CDU Associate

For only the second time since its creation, the FDA's Medical Devices Dispute Resolution Panel (MDDRP) will determine the fate of a company’s technology. The five-person panel is scheduled to meet Dec. 15 to review the premarket approval (PMA) application of Acorn Cardiovascular (St. Paul, Minnesota) for its CorCap cardiac support device (CSD), a mesh wrap implanted around the heart to provide ventricular support and to reduce ventricular wall stress in patients with dilated cardiomyopathy and symptomatic heart failure, worsening despite optimal medical management.

The panel serves as final recourse for companies in their bid to win device approval when all other avenues have failed them or if they decide that they don't want to, or need to, do further trials. In July 2005 the FDA’s cardiovascular device panel voted against recommending approval of the CorCap, citing what it saw as gaps in New York Heart Association (NYHA) functional class follow-up data and the lack of substantial evidence of efficacy, compared to control.

Panel members also expressed concern about how a CorCap implant might impact the effectiveness of follow-on surgical procedures, if necessary. That concern pinpointed trial data indicating an 11% chance of major heart surgery two years after CorCap implantation, despite being significantly below the 26% rate of heart surgery for the control group. The FDA then issued a “non-approvable” letter.

Rich Lunsford, Acorn's president/CEO, said that the agency gave the company several options to address the panel's concerns. "One of those options was to conduct a subsequent analysis that would identify where the patients did the best within our subset, which is what we chose," he said.

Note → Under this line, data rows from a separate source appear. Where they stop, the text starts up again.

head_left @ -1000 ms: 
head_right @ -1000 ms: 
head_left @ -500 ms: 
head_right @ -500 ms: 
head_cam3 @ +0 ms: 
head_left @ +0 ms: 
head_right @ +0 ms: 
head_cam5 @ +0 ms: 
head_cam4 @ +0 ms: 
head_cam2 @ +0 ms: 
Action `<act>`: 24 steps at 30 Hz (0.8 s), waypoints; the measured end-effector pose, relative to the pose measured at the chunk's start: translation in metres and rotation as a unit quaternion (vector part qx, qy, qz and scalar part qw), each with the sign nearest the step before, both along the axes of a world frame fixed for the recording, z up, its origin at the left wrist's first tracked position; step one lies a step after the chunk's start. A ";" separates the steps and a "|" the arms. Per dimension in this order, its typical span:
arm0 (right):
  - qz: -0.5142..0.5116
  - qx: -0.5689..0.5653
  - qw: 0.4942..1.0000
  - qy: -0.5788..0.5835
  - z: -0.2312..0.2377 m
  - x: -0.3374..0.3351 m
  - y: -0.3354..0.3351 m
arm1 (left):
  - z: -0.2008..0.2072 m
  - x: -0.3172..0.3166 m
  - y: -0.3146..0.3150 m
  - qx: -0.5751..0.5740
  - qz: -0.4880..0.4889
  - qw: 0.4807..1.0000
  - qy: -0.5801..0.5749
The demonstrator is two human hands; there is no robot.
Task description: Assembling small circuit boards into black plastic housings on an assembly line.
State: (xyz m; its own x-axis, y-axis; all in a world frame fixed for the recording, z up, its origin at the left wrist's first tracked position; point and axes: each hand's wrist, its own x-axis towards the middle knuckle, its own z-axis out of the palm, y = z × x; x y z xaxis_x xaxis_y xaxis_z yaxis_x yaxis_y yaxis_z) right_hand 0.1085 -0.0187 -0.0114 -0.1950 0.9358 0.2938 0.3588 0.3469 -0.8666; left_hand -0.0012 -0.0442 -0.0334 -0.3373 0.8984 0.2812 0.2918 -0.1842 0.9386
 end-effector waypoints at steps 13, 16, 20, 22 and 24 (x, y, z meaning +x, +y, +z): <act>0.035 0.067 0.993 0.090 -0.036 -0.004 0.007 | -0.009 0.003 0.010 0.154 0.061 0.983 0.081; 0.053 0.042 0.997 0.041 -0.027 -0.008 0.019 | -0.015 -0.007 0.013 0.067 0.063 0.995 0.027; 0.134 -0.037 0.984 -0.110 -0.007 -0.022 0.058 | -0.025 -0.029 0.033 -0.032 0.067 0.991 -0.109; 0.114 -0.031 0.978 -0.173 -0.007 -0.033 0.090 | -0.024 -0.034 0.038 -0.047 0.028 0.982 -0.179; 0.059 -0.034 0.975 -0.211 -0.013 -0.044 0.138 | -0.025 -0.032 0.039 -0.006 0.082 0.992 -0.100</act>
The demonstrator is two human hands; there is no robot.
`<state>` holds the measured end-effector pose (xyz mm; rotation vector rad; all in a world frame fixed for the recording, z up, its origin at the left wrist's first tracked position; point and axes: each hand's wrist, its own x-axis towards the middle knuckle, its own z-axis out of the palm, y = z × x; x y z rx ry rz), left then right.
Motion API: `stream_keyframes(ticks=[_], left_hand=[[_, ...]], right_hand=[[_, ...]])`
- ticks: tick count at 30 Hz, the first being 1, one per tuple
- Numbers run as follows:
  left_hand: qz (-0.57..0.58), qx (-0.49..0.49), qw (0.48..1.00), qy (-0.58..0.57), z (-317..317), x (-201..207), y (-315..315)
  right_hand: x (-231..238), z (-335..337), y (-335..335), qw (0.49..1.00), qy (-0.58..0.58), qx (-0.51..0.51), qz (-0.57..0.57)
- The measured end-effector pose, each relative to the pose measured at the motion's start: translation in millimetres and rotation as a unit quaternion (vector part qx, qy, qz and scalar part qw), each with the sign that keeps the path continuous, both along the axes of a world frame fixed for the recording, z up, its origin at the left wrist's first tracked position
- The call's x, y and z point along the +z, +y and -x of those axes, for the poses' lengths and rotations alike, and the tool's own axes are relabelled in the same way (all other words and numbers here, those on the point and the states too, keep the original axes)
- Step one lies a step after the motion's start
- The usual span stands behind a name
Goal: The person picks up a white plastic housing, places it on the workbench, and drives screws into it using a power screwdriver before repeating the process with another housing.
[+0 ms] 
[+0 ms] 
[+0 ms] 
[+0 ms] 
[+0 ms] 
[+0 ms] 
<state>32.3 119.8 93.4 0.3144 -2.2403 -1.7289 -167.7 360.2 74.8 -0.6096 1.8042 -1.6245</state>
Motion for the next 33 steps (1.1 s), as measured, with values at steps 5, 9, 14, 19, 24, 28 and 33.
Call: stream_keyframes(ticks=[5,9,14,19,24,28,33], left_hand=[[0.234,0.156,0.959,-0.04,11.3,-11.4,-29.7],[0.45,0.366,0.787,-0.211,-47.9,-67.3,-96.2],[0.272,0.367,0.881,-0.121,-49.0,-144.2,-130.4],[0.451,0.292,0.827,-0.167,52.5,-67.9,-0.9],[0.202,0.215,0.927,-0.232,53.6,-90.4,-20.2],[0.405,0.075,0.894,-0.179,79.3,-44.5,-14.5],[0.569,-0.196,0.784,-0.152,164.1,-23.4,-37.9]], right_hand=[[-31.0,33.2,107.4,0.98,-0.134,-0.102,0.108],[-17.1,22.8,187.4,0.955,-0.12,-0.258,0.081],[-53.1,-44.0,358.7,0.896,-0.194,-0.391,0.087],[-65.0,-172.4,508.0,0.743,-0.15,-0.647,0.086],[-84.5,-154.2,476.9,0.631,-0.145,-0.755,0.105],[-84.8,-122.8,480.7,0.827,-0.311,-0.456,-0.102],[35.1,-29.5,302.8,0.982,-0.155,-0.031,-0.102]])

Though the company presented that data to the FDA this past January, it then in February received a second "non-approvable" letter. The letter did not provide reasons for the decision, Lunsford told Cardiovascular Device Update. “It just said we want you to go out and get additional patients." In essence, it wanted another trial.

The company made the call that another trial was not needed and filed for referral to the MDDRP, that request granted by Les Weinstein, ombudsman for the Center for Devices and Radiological Health, who established the panel and administers it.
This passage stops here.